BACKGROUND AND STUDY AIMS: It is critical that the risk of lymph node metastasis (LNM) is evaluated for determining the suitability of endoscopic resection for T1 colorectal cancer (CRC). Reported risk factors for LNM in completely resected T1 CRC are deep submucosal invasion, grade 3, angiolymphatic invasion, and budding. The aim of the present study was to identify the histopathologic factors associated with LNM in T1 CRC. PATIENTS AND METHODS: The study involved 435 patients with T1 CRC treated by endoscopic or surgical resection between January 2001 and April 2010 at the National Cancer Center, Korea. The 435 patients were classified into two groups - those undergoing surgical resection (n = 324) and those undergoing endoscopic resection (n = 111).
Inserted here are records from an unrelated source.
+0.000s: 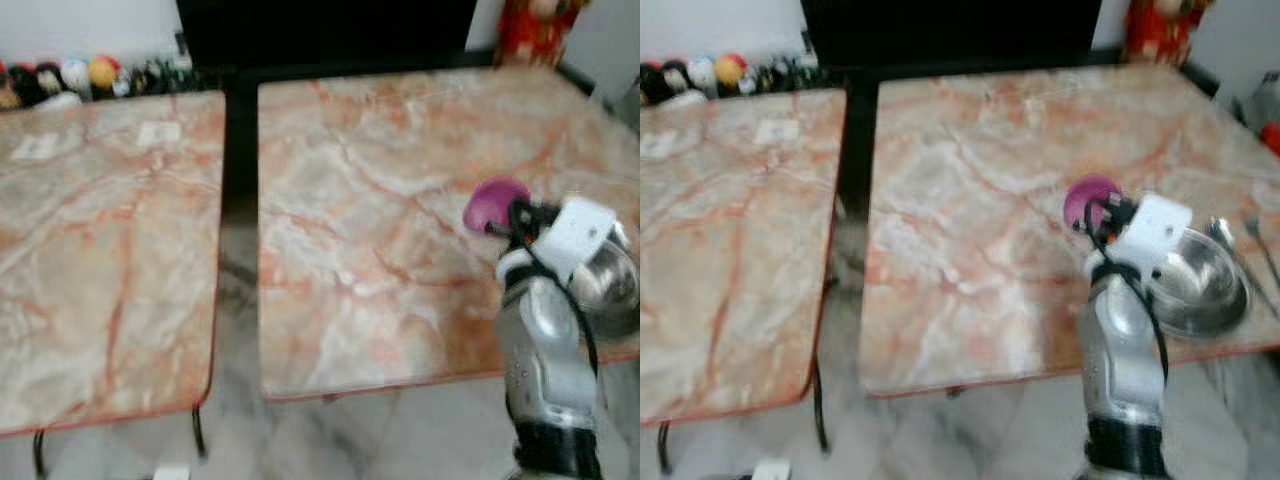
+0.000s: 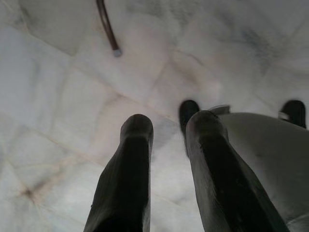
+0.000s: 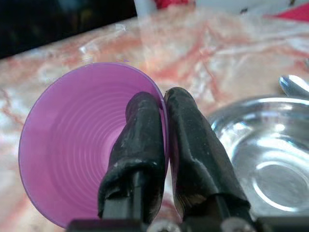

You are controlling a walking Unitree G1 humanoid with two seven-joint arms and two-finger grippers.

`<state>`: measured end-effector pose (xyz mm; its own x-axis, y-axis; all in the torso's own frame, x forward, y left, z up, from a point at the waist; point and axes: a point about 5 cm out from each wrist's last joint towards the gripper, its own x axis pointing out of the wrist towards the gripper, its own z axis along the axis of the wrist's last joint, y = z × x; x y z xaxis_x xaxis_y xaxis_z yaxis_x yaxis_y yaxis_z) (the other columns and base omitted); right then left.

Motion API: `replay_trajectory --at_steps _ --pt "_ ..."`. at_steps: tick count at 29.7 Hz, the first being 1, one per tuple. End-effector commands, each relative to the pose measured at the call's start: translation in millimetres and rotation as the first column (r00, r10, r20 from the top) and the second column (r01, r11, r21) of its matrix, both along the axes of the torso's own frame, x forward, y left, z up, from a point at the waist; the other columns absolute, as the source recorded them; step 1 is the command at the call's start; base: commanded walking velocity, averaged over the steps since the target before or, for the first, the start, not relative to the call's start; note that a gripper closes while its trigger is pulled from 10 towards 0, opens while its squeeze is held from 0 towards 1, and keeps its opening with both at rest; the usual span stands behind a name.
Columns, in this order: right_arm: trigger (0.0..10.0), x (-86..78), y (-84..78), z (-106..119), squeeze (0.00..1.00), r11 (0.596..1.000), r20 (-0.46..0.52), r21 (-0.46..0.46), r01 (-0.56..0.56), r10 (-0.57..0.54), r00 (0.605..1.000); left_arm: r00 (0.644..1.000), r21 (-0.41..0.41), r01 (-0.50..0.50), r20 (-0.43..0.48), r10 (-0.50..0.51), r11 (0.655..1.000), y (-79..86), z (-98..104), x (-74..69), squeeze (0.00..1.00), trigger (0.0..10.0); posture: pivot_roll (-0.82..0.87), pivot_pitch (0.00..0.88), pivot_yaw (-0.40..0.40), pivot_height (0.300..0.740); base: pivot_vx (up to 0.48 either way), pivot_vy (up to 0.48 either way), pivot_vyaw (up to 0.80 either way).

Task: Setting the table

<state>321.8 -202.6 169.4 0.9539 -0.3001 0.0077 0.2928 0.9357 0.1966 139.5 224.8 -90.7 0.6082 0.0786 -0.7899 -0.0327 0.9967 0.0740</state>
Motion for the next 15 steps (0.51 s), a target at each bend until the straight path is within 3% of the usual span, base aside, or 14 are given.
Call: replay_trajectory --at_steps 1,7,15 --pt "10.0 9.8 13.1 5.2 0.0 0.997 -0.018 -0.009 -0.077 0.077 0.997 0.999 0.007 -0.007 -0.035 0.007 1.0 4.9 -2.5 -8.9 0.0 10.0 -0.09 0.102 0.035 0.74 0.0 0.0 0.0" --pt "10.0 29.3 24.7 1.4 0.0 0.982 -0.083 0.045 -0.184 0.188 0.979 0.999 0.003 -0.011 -0.034 0.011 1.0 4.3 -2.5 -8.4 0.0 10.0 -0.09 0.106 0.036 0.74 0.0 0.0 0.0" --pt "10.0 47.7 17.5 -0.1 0.0 0.988 -0.164 0.123 -0.092 0.111 0.98 0.999 0.001 -0.013 -0.035 0.013 1.0 4.3 -2.6 -8.4 0.0 10.0 -0.08 0.111 0.037 0.74 0.0 0.0 0.0"
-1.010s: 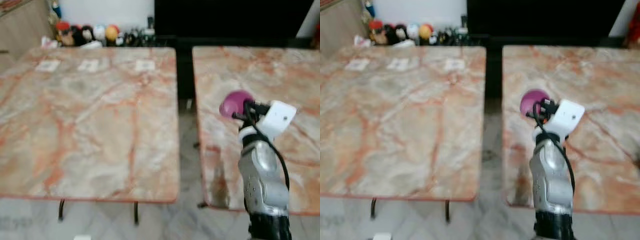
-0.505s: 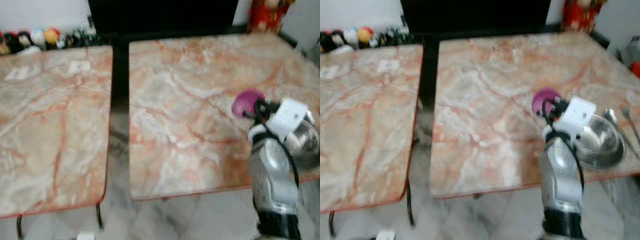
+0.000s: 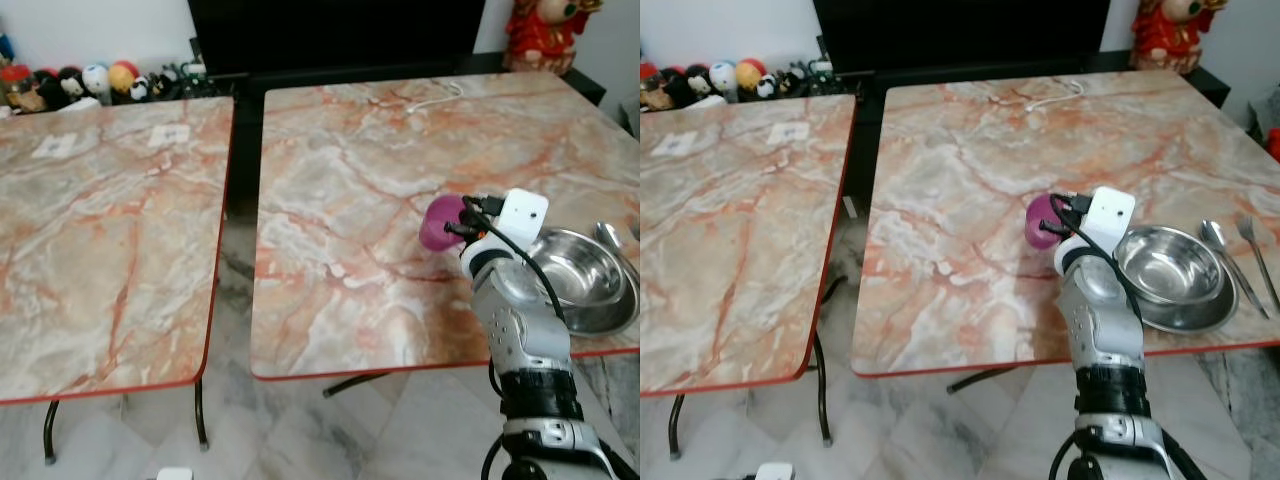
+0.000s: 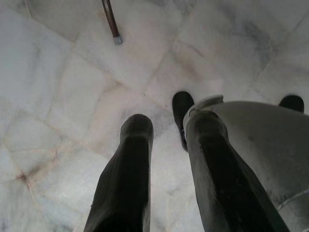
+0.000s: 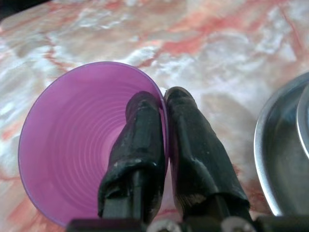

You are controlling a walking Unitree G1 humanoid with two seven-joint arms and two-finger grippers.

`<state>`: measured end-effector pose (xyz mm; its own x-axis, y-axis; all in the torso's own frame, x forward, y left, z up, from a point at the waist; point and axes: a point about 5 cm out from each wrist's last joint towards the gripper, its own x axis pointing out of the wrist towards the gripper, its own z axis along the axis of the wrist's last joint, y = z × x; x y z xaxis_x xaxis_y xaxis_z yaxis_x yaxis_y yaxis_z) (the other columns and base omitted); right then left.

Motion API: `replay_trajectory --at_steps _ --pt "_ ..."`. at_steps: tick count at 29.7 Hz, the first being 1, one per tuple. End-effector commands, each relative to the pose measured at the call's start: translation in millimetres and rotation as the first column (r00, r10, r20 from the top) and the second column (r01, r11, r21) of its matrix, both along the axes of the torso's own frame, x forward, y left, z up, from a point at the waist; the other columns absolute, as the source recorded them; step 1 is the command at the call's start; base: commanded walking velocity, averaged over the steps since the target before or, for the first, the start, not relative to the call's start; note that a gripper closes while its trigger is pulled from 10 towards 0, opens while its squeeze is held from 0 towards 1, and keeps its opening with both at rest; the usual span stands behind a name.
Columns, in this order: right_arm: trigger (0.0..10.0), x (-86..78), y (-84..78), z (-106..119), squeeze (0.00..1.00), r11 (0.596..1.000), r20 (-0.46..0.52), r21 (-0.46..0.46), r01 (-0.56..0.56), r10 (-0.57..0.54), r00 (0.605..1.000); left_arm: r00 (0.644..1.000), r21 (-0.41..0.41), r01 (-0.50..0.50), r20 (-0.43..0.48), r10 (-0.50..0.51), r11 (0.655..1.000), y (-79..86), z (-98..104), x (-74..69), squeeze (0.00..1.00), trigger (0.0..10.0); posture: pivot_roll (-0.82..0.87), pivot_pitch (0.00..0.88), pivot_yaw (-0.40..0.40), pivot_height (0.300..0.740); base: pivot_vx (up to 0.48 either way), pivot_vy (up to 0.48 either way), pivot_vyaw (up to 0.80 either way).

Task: Setting the table

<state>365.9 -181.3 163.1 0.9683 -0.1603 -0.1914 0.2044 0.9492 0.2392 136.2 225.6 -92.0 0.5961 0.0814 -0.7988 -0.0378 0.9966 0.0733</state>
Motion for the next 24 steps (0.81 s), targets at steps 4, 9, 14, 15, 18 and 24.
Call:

In the surgically resected group, details regarding depth of submucosal invasion, angiolymphatic invasion, tumor grade, budding, and background adenoma (BGA) were evaluated with respect to presence or absence of LNM. In the endoscopically resected group, the results of follow-ups and additional salvage surgeries were studied. RESULTS: In the surgically resected group, LNM was detected in 42 patients (13.0 %). Grade 3, angiolymphatic invasion, budding, and the absence of BGA were identified as factors associated with LNM in univariate and multivariate analyses (P < 0.05). Among the 50 patients in the endoscopically resected group with high risk, three were diagnosed as being LNM-positive during the follow-up period. There was no LNM in the endoscopically resected group with low risk. CONCLUSIONS: Grade 3, angiolymphatic invasion, budding, and the absence of BGA are the risk factors that predict LNM in patients with T1 CRC. In cases where endoscopically resected T1 CRC has no risk factor, cautious follow-up could be recommended. However, if the tumor has any risk factor, additional surgical resection should be considered.